(Bogotá) Des milliers de manifestants ont protesté mardi à Bogota et dans les principales villes de Colombie contre les réformes annoncées et promises par le gouvernement de gauche du président Gustavo Petro.

Pour beaucoup vêtus de blanc et brandissant le drapeau tricolore national, les manifestants sont descendus dans les rues de Bogota, Medellín (nord-ouest), Cali (sud-ouest), et Barranquilla (nord) pour cette « marche de la majorité » convoquée par l’opposition de droite.

Au cri de « Dehors Petro ! », scandant des slogans hostiles au premier gouvernement de gauche de l’histoire du pays, les protestataires réunis dans le centre de la capitale se sont dirigés vers la place Bolivar, près de la présidence et du parlement. La mobilisation semblait particulièrement importante à Medellín, selon des images diffusées par les médias nationaux.

La police a estimé la participation à 92 000 personnes, dont 30 000 à Bogota.

Petro « a beaucoup improvisé et au lieu de vouloir améliorer ce qui marche, il veut supprimer tout ce qui existait », a dénoncé à l’AFP à Bogota Gloria Huertas, 59 ans. « Nous disons au président Petro de ne pas jouer avec notre santé, de ne pas jouer avec nos retraites, de ne pas détruire le pays », a asséné Nicolas de Francisco, 31 ans, autre manifestant dans la capitale.

« Ils vont détruire les pensions et les soins de santé. C’est un gouvernement aveugle, sourd et muet », a fustigé depuis Cali et devant la presse la sénatrice Maria Fernanda Cabal.

À Bogota, l’ex-ministre de la Défense du gouvernement conservateur sortant, Diego Molano, a dénoncé pêle-mêle « l’improvisation, l’affaiblissement des institutions, les menaces contre la presse », ou encore la hausse des violences dans le pays alors que « les guérillas se renforcent » depuis les négociations de paix engagées par le gouvernement, selon ce responsable.  

D’anciens responsables militaires et policiers aujourd’hui à la retraite avaient appelé à prendre part ces manifestations.

Au pouvoir depuis août 2022, M. Petro a été élu sur une promesse du « changement ». Il tente depuis lors de faire adopter et mettre en œuvre de nombreuses réformes entre autres sur le système de santé, le travail et les retraites, la redistribution des terres, les énergies propres. Il a également engagé des pourparlers avec les nombreux groupes armés opérant dans le pays.

Sa coalition gouvernementale avec les libéraux et les centristes s’est cependant effondrée, et il ne dispose plus actuellement de majorité pour faire adopter ses réformes au parlement, en particulier son emblématique réforme visant à ce que le service public reprenne le contrôle du système de santé.

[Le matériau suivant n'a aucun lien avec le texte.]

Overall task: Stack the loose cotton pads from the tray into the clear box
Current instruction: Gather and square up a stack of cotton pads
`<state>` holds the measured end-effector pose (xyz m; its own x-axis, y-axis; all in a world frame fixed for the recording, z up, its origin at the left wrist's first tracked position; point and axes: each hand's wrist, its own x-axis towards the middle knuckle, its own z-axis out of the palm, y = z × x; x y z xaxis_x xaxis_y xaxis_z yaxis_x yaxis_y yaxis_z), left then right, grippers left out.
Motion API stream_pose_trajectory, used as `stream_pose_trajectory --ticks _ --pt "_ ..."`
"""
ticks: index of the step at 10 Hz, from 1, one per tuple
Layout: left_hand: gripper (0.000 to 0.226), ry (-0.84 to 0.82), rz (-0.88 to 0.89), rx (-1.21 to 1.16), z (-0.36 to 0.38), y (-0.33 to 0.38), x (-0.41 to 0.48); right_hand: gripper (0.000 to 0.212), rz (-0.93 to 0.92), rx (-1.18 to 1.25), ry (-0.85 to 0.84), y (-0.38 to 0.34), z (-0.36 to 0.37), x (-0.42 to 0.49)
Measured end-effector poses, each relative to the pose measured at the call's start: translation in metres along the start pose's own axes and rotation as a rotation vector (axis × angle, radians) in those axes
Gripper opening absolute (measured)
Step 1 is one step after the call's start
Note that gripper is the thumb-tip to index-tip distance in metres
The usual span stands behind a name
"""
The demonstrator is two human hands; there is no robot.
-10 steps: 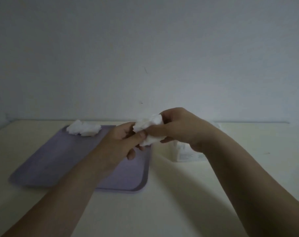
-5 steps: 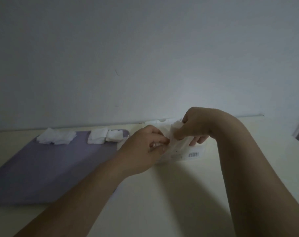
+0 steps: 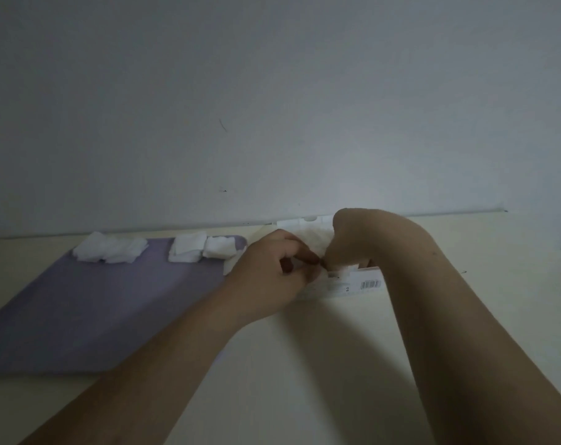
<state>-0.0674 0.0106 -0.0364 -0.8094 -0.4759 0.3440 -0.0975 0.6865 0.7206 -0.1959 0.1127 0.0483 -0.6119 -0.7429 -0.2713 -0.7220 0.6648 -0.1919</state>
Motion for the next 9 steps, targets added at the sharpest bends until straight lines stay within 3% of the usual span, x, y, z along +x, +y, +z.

Mardi, la réforme du travail (qui vise à réduire la journée de travail, à rendre obligatoire le paiement des heures supplémentaires et à durcir les conditions de licenciement), a échoué à franchir un premier examen à la chambre des députés, faute de quorum.

Le président est également confronté à un retentissant scandale d’écoute illégale concernant deux de ses proches – rappelant les vieilles pratiques crapuleuses de la politique traditionnelle colombienne – et ayant abouti à sa mise en cause pour financement illégal de sa campagne électorale pour la présidentielle. Il a dénoncé un « coup d’État larvé ».

Sa popularité est également en chute, selon le dernier sondage réalisé par l’institut de référence Invamer, passant de 50 % d’approbation en novembre à 34 % en mai.

Commentant lors d’une cérémonie publique les marches de ce jour, M. Petro a assuré que « notre principale responsabilité est de prendre soin d’eux. Par le passé, il n’en a pas été ainsi. Mais c’est désormais notre devoir et notre engagement », a-t-il plaidé.

Les manifestations se sont achevées sans incident notable.